--- What to work on ---
Could you copy every line of the data that contains "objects"?

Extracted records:
━━━━

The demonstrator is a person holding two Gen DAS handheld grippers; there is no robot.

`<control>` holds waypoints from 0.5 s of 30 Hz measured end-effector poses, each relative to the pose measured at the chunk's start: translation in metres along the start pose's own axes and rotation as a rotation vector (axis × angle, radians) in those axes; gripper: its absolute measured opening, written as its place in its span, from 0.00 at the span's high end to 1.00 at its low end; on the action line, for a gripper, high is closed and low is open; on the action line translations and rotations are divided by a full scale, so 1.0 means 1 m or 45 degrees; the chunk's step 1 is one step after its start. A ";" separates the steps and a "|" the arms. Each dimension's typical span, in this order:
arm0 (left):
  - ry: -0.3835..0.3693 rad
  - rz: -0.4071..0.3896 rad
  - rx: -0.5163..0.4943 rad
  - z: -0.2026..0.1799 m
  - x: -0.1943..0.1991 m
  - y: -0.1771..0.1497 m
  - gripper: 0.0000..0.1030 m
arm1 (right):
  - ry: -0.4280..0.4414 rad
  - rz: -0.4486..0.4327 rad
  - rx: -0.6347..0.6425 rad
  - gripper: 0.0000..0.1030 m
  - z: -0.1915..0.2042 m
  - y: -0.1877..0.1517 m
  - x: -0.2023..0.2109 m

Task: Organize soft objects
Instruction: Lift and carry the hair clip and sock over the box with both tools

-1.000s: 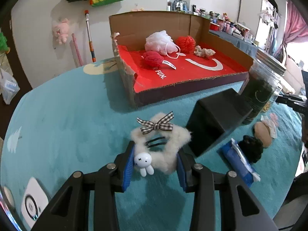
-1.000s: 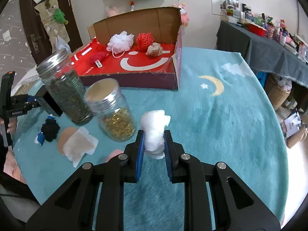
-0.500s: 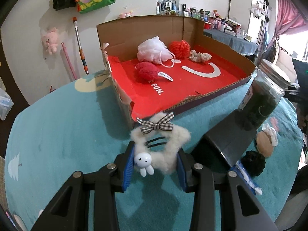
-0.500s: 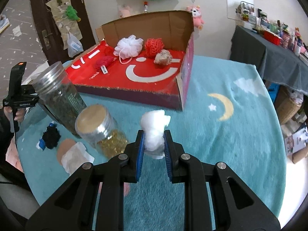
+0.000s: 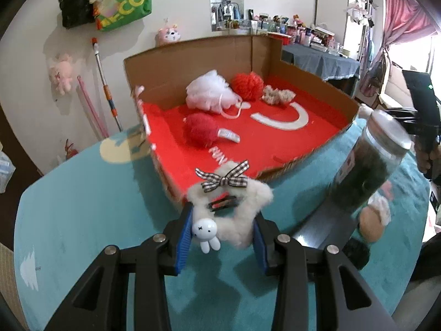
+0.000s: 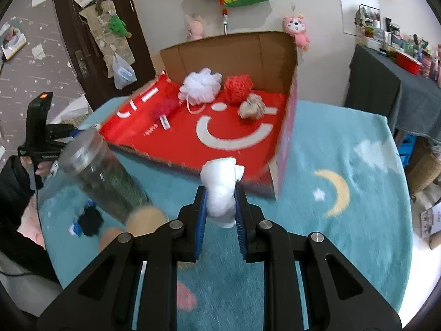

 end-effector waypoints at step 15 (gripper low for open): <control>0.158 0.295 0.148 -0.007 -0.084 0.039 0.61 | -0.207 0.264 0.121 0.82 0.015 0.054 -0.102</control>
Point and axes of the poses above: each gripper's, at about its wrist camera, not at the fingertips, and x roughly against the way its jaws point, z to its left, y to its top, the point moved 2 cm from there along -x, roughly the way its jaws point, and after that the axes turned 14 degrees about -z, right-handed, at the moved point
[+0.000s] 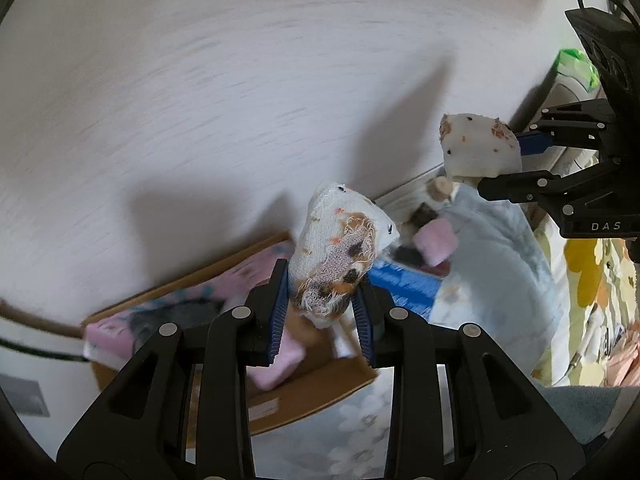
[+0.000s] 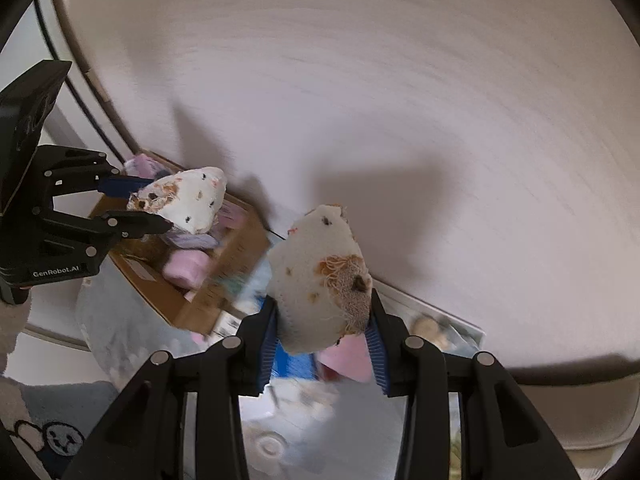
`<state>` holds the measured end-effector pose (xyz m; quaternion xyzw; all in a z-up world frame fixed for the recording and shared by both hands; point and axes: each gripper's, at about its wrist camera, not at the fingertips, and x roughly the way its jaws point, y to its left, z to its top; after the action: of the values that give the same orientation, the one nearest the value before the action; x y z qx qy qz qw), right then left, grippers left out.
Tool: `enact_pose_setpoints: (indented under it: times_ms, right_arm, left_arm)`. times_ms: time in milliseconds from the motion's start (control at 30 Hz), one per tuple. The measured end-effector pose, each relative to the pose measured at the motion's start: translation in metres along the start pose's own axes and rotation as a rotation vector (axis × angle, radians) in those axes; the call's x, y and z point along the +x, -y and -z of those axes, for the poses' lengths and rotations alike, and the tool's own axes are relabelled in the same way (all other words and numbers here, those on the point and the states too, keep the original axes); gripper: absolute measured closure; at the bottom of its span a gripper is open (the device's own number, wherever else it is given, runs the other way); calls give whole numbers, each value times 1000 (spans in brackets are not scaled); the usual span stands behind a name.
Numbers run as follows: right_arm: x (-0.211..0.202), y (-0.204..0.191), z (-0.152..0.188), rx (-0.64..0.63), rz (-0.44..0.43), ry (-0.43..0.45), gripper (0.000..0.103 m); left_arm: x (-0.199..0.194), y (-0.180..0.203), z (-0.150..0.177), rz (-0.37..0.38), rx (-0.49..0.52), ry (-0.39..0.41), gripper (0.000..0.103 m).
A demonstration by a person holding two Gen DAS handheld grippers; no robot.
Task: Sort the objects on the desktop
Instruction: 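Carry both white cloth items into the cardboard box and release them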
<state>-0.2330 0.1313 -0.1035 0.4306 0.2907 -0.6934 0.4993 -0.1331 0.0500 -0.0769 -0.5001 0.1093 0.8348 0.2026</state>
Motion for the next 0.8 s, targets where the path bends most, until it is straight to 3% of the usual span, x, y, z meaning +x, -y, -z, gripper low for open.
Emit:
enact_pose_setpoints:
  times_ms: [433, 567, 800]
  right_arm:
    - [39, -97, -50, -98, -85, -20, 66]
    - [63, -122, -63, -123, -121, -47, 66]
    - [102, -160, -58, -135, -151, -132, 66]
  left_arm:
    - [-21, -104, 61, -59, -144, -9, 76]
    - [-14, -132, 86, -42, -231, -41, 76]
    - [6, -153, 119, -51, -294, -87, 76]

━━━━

--- Your solution ---
Task: Organize soft objects
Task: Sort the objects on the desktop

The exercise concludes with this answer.